Незаконченный ритуал - стр. 3
2
Двадцать восемь часов назад. Квартира Мирона Ярушкина.
На клеёнчатой скатерти аккуратно разложены десять стопочек по пять лотерейных билетов. Окно плотно зашторено. Горела настольная лампа – неярко, только чтобы дать сверить цифры, не ошибиться и поддержать душевный трепет. Утренний телевизионный эфир Мирон пропустил, потому проверял билеты уже ночью. Он вернулся с работы в десять, принял душ, наполнил желудок пельменями и, бросив посуду в раковине, присел за ветхий стол.
Мирон проверил билеты. В общей сложности выиграл двадцать семь тысяч рублей – это минус затраты. Неплохо, но и нежирно.
Откинувшись на спинку стула, Мирон Ярушкин потушил экран телефона с таблицей последнего розыгрыша, закинул руки за голову. Спина зудила от подсохших царапин, оставленных возбуждённой женщиной негроидной расы, стул ворчливо скрипел, оттого что стар и визглив, как бабка, у которой был куплен. Вся мебель в квартире также была потёртая, жухлая. Мирон считал себя коллекционером или, скорее, ценителем видавших виды вещиц. В разболтавшихся креплениях, трещинах на ножках, ржавчине и протёртых задами тканых покрытиях – он представлял прежних владельцев, рисуя их румяными, пухлыми, с дырявыми бубликами в руках. Женщины были в цветных сарафанах и платках, мужики в косоворотках на кряжистых плечах, дети сопливые, крутящие в ладошке сладкий петушок.

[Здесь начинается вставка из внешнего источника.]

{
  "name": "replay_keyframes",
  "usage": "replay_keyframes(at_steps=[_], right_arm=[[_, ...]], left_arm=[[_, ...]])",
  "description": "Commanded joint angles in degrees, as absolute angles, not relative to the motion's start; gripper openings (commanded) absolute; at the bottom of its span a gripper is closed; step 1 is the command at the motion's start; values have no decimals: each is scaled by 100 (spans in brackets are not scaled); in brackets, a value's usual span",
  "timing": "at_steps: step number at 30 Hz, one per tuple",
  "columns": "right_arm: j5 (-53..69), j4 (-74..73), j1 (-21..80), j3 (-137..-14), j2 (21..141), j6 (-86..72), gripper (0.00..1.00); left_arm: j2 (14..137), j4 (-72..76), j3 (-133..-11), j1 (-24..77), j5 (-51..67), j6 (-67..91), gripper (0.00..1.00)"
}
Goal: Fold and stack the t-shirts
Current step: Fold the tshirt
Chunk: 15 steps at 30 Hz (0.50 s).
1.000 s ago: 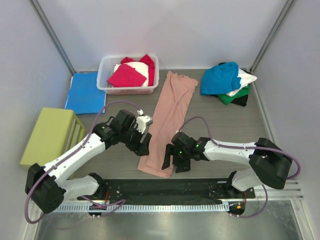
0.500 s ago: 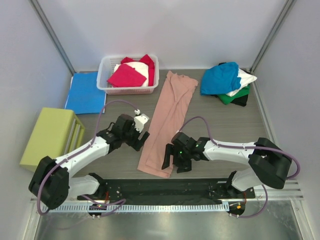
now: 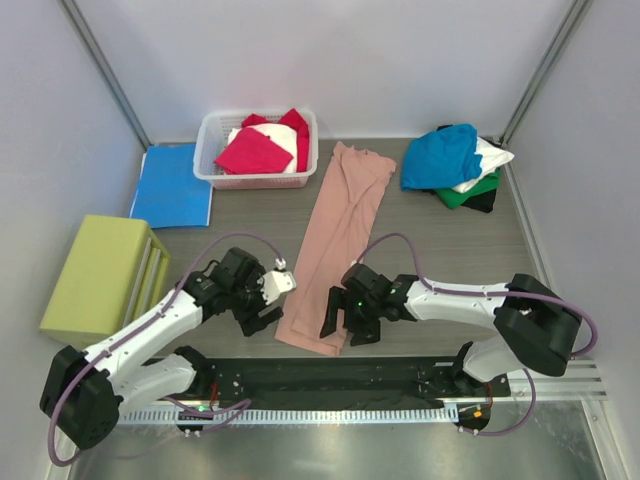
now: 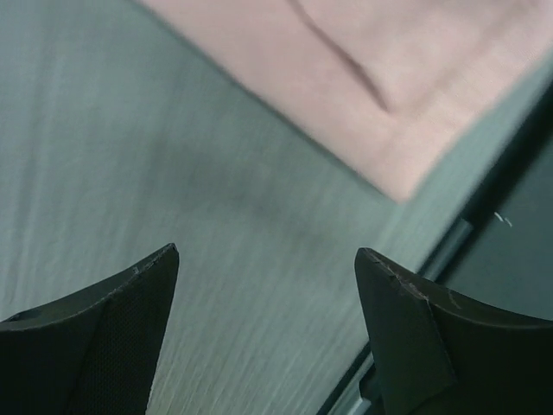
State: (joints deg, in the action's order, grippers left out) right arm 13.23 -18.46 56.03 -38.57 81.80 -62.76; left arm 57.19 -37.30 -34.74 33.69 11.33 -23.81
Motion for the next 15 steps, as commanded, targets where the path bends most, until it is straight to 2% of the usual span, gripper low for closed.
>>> replay_keyframes(at_steps=[1,8,15], right_arm=[[1125,-1775,5616,-3797,8367,-6267,91],[1099,-1688,5616,-3779,8517,-6301,92],[1090,-1617,5564,-3753,8473,-6407,92]], left_arm=[[5940,-4745,-3840,3761,1888,-3453,84],[6442,-5037,-4131,4429,2838,-3665,86],[6644,-4238,-3938,4649,2559,-3305,82]])
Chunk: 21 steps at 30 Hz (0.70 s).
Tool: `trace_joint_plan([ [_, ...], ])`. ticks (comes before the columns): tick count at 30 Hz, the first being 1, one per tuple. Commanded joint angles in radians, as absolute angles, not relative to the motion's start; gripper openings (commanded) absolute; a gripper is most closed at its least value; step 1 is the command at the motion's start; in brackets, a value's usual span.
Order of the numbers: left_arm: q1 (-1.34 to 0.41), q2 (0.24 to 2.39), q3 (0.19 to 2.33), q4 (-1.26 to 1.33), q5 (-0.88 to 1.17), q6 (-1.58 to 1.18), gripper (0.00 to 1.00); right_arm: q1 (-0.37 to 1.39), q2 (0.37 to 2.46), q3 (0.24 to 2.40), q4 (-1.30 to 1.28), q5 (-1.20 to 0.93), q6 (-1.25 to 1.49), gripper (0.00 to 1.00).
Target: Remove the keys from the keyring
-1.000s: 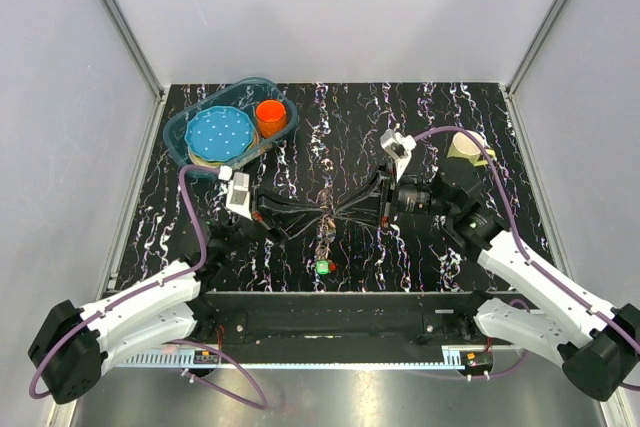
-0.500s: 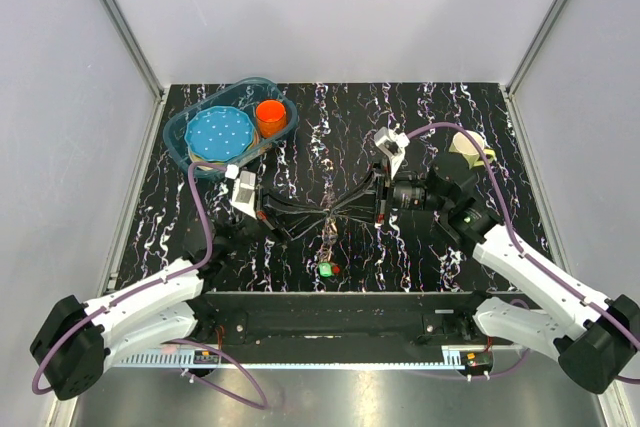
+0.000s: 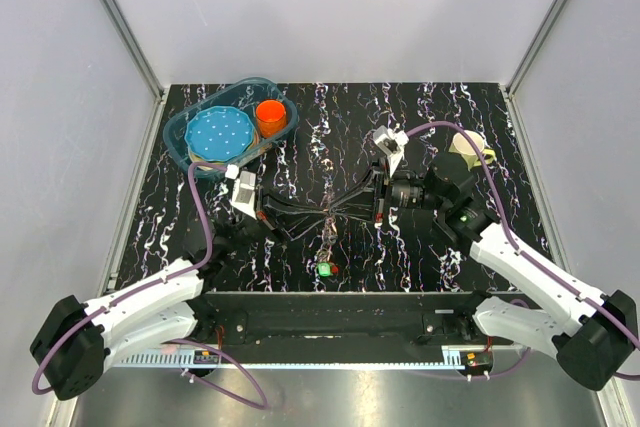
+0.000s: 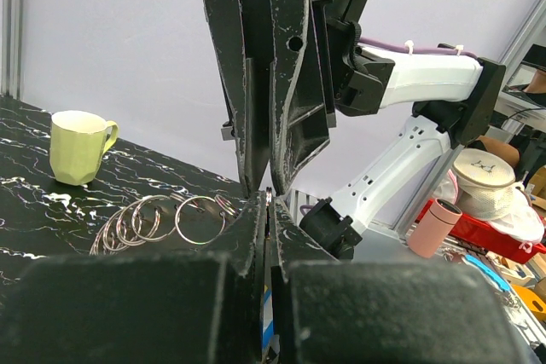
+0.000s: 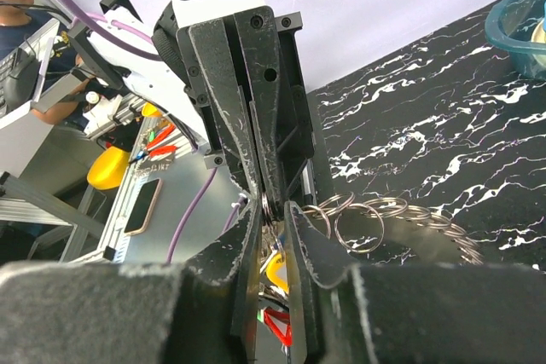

Скрипучий стул он купил у старухи во Владимирской области. Хотел выторговать ещё и сундук: с виду совсем рухлядь, а как откроешь – зачитаешься. Вся крышка и короб с той стороны обклеены ещё дореволюционными газетами, с обрывками статей о провинциальных историях и рекламой продуктовых лавок во Владимире.
Но сундук так и остался в деревенском доме – не сошлись в цене. Бабка просила аж триста евро. Ушлая попалась старуха – учёная. Зато повезло с её соседкой через пыльную дорогу. У тётки лет пятидесяти пяти всего за тысячу рублей он приобрёл самовар, которому больше двух веков. Радости было три моря и океан. Мирон сразу забыл о сундуке, тем более что тот был огромен и места занимал нерачительно много; влез бы он в «Ниву» или нет – тоже неизвестно, а квартира у него всего две комнаты в трёхэтажке. «Ничего… обойдусь стулом и самоваром, – бодренько подпевал песням по радио Мирон. – Ручки подкрутим, дырки залудим, бока «пузатому» натрём, и будет у меня прекрасная вещь! Поставлю на видное место, хоть на подоконник и буду любоваться».
Проживал Мирон в посёлке рядом с подмосковной Ивантеевкой. Его предаварийный дом подобно мебели в квартире. Диван похож на затхлый подъезд, он попахивал несвежестью прежних хозяев и стонал по ночам, словно ступени под ногами нетрезвых жильцов; торшер в углу, как крыша из шифера: по весне кое-где протекала, и лампочки на чердаке нет с Ельцинских времён. В одной комнате, где большую часть времени проводил Мирон, много старой мебели, в другой – беспорядок, как в подвальных кладовках. Однажды Ярушкин встретил там чёрную кошку, пробравшуюся через открытую форточку. Он сначала обрадовался гостье, но потом приметил вторую кошку, тоже чёрную, только на лбу белый рисунок. Вторая выглядывала из-под солдатской железной койки, заваленной хламом и радиоприёмником сороковых годов. Тогда Мирон выгреб из кучи стиральную ребристую доску, на которой в Ярославской губернии в речке бельё драили и, размахивая ею, прогнал обеих зверюшек, чтоб запаху не осталось. Хотя какой от кошек запах, только радость и драные обои.